| Exercise brief |
Go through the material below and copy all lines with "measured".

| Task material |
═══

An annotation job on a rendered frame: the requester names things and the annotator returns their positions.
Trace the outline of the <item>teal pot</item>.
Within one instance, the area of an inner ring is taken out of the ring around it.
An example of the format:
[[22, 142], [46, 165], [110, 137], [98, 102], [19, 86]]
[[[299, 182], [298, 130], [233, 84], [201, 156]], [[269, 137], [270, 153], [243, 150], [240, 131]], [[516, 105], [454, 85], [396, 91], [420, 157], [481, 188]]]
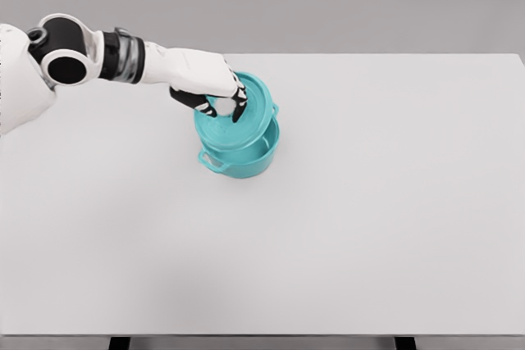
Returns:
[[217, 151], [203, 145], [198, 161], [210, 171], [236, 179], [262, 174], [272, 163], [280, 139], [280, 126], [272, 118], [263, 135], [248, 147]]

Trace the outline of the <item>teal pot lid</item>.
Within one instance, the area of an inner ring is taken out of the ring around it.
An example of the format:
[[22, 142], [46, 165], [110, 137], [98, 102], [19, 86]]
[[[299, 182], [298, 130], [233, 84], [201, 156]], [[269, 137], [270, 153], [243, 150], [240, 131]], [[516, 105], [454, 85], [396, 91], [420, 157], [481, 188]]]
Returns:
[[267, 85], [256, 75], [237, 73], [248, 98], [246, 109], [237, 122], [232, 115], [217, 117], [194, 113], [194, 127], [201, 142], [216, 150], [241, 149], [263, 136], [279, 108]]

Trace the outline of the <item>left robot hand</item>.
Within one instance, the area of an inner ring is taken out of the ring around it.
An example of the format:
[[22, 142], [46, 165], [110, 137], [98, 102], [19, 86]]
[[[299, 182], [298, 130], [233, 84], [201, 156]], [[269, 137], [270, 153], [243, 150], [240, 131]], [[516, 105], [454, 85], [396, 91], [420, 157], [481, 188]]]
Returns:
[[170, 48], [174, 63], [169, 81], [170, 96], [177, 102], [216, 117], [209, 97], [230, 98], [235, 102], [232, 121], [237, 122], [247, 106], [246, 88], [220, 53], [188, 48]]

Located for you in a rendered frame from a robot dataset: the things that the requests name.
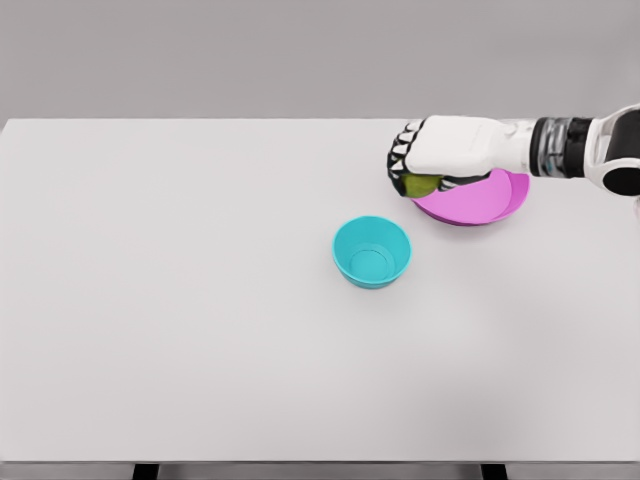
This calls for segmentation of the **blue bowl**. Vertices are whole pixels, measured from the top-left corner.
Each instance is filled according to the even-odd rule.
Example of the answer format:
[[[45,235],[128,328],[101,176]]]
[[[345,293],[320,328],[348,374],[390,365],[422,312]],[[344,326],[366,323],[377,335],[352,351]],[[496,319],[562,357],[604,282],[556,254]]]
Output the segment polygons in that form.
[[[335,232],[331,253],[340,274],[363,289],[381,289],[401,277],[412,260],[406,231],[385,217],[352,218]]]

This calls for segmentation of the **green apple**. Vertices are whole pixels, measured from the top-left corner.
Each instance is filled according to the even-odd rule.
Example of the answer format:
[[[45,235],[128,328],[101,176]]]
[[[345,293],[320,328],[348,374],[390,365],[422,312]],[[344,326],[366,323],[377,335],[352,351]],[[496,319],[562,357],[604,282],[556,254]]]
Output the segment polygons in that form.
[[[404,195],[408,198],[423,198],[440,188],[441,176],[406,174],[401,178]]]

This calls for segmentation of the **pink plate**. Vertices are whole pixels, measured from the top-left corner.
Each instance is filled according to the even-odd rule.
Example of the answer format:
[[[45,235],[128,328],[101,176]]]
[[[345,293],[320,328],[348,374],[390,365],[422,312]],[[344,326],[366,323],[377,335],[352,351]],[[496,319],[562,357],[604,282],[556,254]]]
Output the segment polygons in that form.
[[[527,199],[530,176],[493,170],[477,183],[436,191],[413,203],[432,218],[451,225],[480,226],[514,214]]]

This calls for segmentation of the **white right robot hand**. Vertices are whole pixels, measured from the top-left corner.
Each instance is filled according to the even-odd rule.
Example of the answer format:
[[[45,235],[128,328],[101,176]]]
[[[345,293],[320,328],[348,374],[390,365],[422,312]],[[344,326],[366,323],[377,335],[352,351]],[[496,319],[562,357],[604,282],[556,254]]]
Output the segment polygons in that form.
[[[433,115],[407,123],[387,154],[387,176],[404,195],[406,174],[441,176],[439,192],[489,177],[491,143],[498,122],[488,118]]]

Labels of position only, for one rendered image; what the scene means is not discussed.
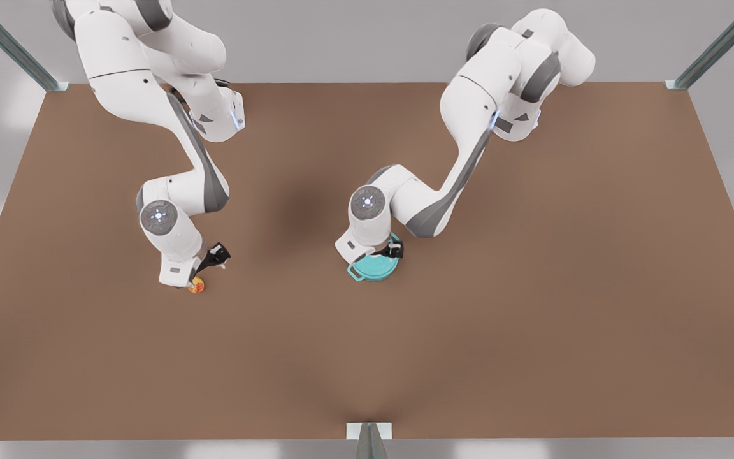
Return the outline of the silver frame post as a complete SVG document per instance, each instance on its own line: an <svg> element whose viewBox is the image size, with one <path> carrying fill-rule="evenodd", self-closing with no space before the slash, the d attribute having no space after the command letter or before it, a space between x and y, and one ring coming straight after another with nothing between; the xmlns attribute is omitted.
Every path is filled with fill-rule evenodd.
<svg viewBox="0 0 734 459"><path fill-rule="evenodd" d="M670 91L687 91L734 46L734 20L678 78L665 80Z"/></svg>
<svg viewBox="0 0 734 459"><path fill-rule="evenodd" d="M356 459L388 459L384 441L392 439L391 423L347 423L346 439L357 441Z"/></svg>
<svg viewBox="0 0 734 459"><path fill-rule="evenodd" d="M0 23L0 49L46 92L69 90L69 82L57 81Z"/></svg>

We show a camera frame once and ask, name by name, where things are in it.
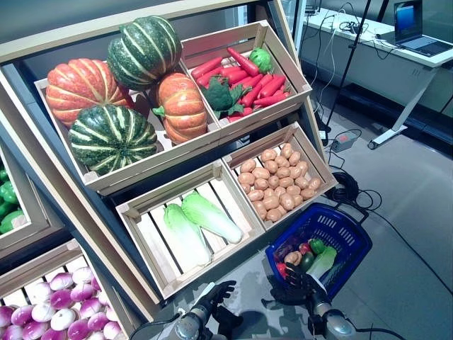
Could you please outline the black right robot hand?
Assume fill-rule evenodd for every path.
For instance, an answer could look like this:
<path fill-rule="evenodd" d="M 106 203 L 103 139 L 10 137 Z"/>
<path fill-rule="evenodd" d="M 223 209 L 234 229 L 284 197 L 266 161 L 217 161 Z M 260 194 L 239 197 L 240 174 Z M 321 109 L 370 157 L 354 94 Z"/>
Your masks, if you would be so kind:
<path fill-rule="evenodd" d="M 284 283 L 276 279 L 275 276 L 267 277 L 271 284 L 270 294 L 273 299 L 260 299 L 265 308 L 276 308 L 278 304 L 306 307 L 313 307 L 319 303 L 331 304 L 327 292 L 313 276 L 303 272 L 294 264 L 286 263 L 285 265 L 286 278 Z"/>

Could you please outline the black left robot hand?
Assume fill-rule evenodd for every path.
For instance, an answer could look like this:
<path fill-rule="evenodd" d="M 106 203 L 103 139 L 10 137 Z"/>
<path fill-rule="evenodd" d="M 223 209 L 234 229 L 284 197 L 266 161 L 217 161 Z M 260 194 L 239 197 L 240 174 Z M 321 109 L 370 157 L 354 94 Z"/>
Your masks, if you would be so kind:
<path fill-rule="evenodd" d="M 204 309 L 206 314 L 211 314 L 225 299 L 230 298 L 235 289 L 236 281 L 227 280 L 222 283 L 214 284 L 210 291 L 201 296 L 192 309 Z"/>

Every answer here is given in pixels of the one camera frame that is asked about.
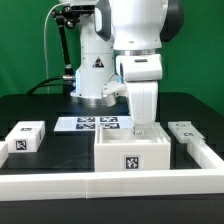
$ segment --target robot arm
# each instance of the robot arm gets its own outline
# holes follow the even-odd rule
[[[178,9],[177,0],[100,0],[95,6],[95,21],[96,32],[102,38],[107,32],[100,24],[108,21],[110,15],[102,12],[104,8],[108,10],[108,4],[112,18],[108,26],[111,25],[114,31],[114,50],[118,55],[116,72],[122,77],[123,84],[115,84],[116,87],[110,84],[109,90],[104,88],[103,96],[111,105],[113,91],[122,92],[128,100],[134,133],[144,135],[144,130],[152,126],[156,117],[157,80],[162,78],[162,66],[161,56],[155,52],[161,48],[161,30],[166,30],[164,23],[169,18],[169,9],[177,6],[176,11],[171,10],[172,18],[182,11]],[[169,38],[172,39],[179,29],[179,26],[173,29]]]

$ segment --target small white block
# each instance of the small white block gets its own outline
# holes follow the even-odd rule
[[[192,136],[205,139],[190,121],[169,122],[168,127],[180,143],[188,143]]]
[[[6,142],[0,142],[0,168],[3,166],[8,156],[8,147]]]
[[[37,152],[45,135],[44,121],[21,121],[6,137],[9,153]]]
[[[133,129],[96,130],[95,172],[170,169],[170,139],[159,124],[136,136]]]

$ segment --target white box
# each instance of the white box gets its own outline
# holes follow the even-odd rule
[[[0,168],[3,166],[8,156],[8,147],[6,142],[0,142]]]
[[[18,122],[5,139],[8,144],[8,152],[37,152],[44,135],[44,121]]]
[[[144,137],[133,129],[98,127],[94,144],[95,172],[170,169],[170,138],[156,123]]]

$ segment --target table surface
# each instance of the table surface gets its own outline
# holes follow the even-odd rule
[[[62,95],[0,98],[0,141],[18,121],[44,120],[46,135],[37,153],[10,154],[0,175],[93,172],[94,132],[58,132],[61,116],[126,116],[126,103],[86,106]],[[191,121],[206,143],[224,158],[224,117],[195,97],[160,93],[157,121],[172,140],[171,169],[199,168],[168,130],[168,121]],[[1,202],[1,223],[220,223],[224,195],[151,196],[113,199]]]

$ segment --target green wall
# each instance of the green wall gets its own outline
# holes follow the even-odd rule
[[[57,0],[0,1],[0,96],[25,93],[46,79],[43,27]],[[163,45],[161,92],[185,92],[224,115],[224,1],[182,0],[185,24],[175,39]],[[63,74],[57,27],[49,21],[50,77]],[[78,29],[68,32],[74,68],[80,64]]]

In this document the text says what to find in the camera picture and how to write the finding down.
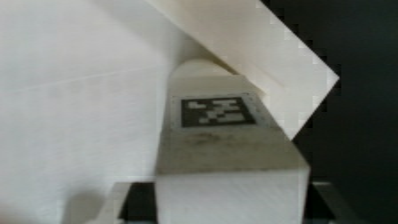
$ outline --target white cardboard
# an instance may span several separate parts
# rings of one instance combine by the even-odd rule
[[[269,24],[273,16],[260,4],[227,2],[241,8],[241,12],[230,11],[237,18],[250,12],[246,7],[253,9],[257,6],[260,16],[255,21],[260,26],[269,25],[262,27],[262,33],[243,31],[252,34],[246,38],[257,33],[262,41],[264,34],[275,32],[269,41],[276,41],[285,29],[276,20]],[[166,77],[186,59],[211,57],[211,54],[143,0],[0,0],[0,3],[0,221],[6,224],[77,224],[95,216],[113,182],[150,179]],[[225,7],[212,6],[207,8],[212,12]],[[161,11],[177,15],[168,9],[163,7]],[[196,18],[214,19],[212,12]],[[189,23],[180,24],[177,18],[172,21],[207,47],[198,35],[205,30],[191,26],[193,32],[186,29]],[[223,23],[223,20],[214,21],[212,25]],[[314,55],[305,47],[298,48],[294,36],[287,36],[289,41],[276,42],[273,47],[260,44],[255,51],[225,54],[227,57],[236,55],[232,62],[225,60],[227,64],[260,87],[275,82],[268,82],[268,76],[259,75],[264,73],[243,63],[239,56],[266,52],[259,59],[273,63],[285,56],[280,49],[298,51],[298,55],[273,65],[294,71],[294,83],[308,83],[305,87],[319,87],[319,91],[300,96],[310,105],[301,110],[292,107],[294,103],[285,111],[269,107],[282,127],[300,122],[298,112],[303,112],[305,121],[335,81],[324,65],[310,64]],[[257,42],[255,38],[243,38],[239,44],[246,40]],[[276,80],[280,70],[269,67],[262,71]]]

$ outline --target black and white square marker
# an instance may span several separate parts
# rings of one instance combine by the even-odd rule
[[[255,124],[241,97],[182,99],[182,127]]]

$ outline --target black background
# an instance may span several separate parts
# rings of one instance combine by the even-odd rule
[[[268,0],[339,74],[294,143],[360,218],[398,223],[398,1]]]

═══

| Written answer |
This calls for segmentation of the **blue bowl**. Vertices are whole pixels, measured from the top-left corner.
This calls for segmentation of the **green apple**. Vertices are whole pixels, measured from the top-left corner.
This calls for segmentation of the **pink plate**. Vertices are whole pixels, measured from the top-left corner.
This calls for segmentation of the **white right robot hand**. Vertices are whole pixels, measured from the top-left corner.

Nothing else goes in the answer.